# Went for a BBQ and got this...........



## Bob Wright (May 10, 2006)

Most of ya'll know me and my Wednesday BBQs, so last Wednesday (Jan. 14th) I went to my favorite BBQ pit and came home with this:










Didn't order it over the counter, you understand, just sort of a side order.

Bob Wright

P.S. Its a Model 19-3, pinned and recessed.


----------



## James NM (Jan 4, 2007)

Sweet.

I've been on the look-out for a 3" 19 or 66.


----------



## TOF (Sep 7, 2006)

I always considered those difficult to chew. 

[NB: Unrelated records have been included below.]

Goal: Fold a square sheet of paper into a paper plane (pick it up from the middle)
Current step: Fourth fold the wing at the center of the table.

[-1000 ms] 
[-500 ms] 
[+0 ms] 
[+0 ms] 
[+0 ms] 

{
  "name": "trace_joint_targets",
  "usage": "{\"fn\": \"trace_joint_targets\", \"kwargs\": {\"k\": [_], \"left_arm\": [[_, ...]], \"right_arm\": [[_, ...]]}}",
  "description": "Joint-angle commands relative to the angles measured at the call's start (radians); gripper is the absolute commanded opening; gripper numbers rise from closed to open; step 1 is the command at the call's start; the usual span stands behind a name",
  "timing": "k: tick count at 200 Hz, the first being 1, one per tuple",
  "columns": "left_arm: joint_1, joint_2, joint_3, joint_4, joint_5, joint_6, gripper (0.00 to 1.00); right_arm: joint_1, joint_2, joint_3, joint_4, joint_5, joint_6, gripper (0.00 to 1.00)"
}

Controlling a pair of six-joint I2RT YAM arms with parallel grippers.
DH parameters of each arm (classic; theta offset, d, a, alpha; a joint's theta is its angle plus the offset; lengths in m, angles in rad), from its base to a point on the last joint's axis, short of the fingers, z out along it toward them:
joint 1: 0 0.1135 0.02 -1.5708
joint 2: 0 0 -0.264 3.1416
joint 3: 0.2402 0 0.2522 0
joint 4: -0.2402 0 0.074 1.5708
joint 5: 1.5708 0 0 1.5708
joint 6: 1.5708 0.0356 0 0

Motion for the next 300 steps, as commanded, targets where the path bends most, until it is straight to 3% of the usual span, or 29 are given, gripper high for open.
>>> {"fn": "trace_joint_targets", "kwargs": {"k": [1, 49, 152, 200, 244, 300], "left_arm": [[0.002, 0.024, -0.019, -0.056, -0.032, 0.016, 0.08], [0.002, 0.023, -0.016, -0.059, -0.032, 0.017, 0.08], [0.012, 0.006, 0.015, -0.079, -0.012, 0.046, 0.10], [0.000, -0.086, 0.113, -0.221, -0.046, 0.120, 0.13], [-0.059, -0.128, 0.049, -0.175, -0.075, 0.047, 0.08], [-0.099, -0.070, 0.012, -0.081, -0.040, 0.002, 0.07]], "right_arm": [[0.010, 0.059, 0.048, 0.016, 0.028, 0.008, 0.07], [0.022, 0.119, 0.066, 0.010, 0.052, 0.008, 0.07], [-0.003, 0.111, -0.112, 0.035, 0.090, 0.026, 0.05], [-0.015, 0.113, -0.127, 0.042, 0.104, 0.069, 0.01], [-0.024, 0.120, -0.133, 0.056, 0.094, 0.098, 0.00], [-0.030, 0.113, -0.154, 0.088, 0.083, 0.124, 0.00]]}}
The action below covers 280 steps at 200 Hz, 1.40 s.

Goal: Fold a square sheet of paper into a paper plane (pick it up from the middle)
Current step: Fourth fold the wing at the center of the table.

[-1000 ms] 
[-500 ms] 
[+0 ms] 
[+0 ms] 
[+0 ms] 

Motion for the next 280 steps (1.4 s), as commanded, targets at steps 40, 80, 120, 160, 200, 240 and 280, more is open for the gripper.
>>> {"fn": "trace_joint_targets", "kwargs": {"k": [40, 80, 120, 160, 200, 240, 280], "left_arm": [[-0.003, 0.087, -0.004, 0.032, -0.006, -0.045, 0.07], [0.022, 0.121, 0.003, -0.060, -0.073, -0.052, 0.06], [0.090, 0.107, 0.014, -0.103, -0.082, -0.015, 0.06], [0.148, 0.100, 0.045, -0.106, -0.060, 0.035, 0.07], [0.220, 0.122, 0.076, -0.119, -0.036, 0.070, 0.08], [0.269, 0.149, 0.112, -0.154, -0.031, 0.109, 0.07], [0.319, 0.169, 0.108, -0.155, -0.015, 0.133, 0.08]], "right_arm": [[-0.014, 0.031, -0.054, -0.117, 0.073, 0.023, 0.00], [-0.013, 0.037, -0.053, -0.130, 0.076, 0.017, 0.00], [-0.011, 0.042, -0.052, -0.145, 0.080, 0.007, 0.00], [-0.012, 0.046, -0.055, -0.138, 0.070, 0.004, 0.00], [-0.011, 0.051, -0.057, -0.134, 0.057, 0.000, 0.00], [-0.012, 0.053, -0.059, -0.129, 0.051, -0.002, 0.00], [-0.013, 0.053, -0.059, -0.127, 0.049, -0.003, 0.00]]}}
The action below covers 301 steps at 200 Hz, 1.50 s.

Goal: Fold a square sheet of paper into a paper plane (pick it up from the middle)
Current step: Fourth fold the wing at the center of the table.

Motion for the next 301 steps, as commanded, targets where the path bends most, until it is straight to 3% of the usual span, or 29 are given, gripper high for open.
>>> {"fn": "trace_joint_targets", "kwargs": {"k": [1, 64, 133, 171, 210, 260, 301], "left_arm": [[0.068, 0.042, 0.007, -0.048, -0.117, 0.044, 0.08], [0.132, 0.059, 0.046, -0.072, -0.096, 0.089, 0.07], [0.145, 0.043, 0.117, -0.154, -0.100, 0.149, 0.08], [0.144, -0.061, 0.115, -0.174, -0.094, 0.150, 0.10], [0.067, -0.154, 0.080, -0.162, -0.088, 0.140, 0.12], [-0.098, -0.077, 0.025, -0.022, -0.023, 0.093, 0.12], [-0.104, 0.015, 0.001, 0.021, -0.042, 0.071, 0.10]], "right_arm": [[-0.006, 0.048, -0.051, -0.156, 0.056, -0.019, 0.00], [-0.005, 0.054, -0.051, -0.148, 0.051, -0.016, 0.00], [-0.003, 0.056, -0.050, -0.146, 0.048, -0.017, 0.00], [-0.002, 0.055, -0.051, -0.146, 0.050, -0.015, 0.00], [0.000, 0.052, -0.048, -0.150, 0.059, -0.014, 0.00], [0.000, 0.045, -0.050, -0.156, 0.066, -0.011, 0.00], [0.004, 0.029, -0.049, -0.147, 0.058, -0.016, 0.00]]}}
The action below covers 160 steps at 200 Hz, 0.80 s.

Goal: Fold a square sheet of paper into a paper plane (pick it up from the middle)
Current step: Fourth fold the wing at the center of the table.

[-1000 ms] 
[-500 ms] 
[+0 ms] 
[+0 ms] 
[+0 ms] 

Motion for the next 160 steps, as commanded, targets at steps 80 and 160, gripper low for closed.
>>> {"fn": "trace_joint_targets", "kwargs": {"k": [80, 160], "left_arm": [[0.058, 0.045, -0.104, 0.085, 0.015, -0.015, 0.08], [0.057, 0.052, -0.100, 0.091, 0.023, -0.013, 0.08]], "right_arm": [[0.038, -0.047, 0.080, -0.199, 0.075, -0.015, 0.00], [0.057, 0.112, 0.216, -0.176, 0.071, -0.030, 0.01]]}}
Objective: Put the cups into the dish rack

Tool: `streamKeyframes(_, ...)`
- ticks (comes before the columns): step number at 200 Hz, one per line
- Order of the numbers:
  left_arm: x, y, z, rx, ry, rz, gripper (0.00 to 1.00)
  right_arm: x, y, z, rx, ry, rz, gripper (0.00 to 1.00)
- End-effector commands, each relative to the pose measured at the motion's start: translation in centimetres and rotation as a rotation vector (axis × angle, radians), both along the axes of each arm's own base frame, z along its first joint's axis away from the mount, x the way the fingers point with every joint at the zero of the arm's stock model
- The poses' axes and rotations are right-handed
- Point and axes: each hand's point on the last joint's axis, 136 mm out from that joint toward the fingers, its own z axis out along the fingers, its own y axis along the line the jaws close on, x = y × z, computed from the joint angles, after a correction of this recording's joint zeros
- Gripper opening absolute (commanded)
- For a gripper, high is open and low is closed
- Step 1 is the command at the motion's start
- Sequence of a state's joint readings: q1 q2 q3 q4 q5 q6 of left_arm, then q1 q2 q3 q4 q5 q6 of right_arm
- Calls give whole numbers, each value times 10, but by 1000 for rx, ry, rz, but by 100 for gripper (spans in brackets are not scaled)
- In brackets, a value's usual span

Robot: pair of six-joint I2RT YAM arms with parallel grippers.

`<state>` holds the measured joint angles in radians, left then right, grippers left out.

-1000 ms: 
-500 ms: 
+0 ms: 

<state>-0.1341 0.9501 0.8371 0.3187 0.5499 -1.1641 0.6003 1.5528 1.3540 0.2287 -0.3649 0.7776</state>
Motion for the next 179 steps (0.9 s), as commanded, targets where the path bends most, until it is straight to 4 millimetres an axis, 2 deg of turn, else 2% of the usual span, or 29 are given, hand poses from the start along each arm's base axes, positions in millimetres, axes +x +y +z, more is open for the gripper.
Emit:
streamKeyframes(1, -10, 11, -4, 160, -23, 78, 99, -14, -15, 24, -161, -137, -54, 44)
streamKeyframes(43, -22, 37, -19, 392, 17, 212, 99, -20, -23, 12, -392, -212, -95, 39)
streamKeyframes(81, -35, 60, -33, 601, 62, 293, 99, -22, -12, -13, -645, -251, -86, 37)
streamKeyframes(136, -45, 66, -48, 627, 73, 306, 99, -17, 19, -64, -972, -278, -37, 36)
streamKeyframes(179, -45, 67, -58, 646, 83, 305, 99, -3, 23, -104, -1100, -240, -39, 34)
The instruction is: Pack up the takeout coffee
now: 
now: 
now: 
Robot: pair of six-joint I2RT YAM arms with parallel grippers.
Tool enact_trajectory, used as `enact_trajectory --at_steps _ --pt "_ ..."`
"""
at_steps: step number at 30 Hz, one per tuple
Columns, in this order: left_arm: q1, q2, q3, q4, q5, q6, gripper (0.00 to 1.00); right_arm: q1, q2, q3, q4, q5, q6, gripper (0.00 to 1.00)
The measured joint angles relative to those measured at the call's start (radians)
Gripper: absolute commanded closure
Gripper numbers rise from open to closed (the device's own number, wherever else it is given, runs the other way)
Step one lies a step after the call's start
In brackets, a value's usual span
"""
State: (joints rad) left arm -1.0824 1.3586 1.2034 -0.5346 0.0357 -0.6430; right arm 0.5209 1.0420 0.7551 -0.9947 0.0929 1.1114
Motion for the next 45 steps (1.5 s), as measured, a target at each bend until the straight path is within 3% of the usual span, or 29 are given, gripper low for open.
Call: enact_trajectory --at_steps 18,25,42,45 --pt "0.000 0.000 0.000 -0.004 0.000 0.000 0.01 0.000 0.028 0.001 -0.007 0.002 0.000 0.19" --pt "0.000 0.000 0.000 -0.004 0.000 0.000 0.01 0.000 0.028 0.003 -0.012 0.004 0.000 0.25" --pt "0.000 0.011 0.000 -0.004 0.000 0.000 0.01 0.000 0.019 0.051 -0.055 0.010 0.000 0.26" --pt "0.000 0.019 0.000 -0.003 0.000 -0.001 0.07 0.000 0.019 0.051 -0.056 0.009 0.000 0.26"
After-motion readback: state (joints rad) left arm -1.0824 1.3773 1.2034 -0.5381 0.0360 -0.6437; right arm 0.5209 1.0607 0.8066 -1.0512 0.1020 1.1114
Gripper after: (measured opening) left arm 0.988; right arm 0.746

I hope it tasted good. :anim_lol: :smt082 :anim_lol:


----------



## Dsig1 (Dec 23, 2007)

Bob Wright said:


> Most of ya'll know me and my Wednesday BBQs, so last Wednesday (Jan. 14th) I went to my favorite BBQ pit and came home with this:
> 
> 
> 
> ...


Bob in the BBQ line:

(Counter lady) "Mr. Wright, Here's your BBQ order." (Bob)Thanks Ma'am, and I'll have a side of that there...(Counter lady)"What sir, the Glock side order?" (Bob) No way, not that semi auto side salad crap, give me the good stuff, that Model 19 right there will do !!!:mrgreen:


----------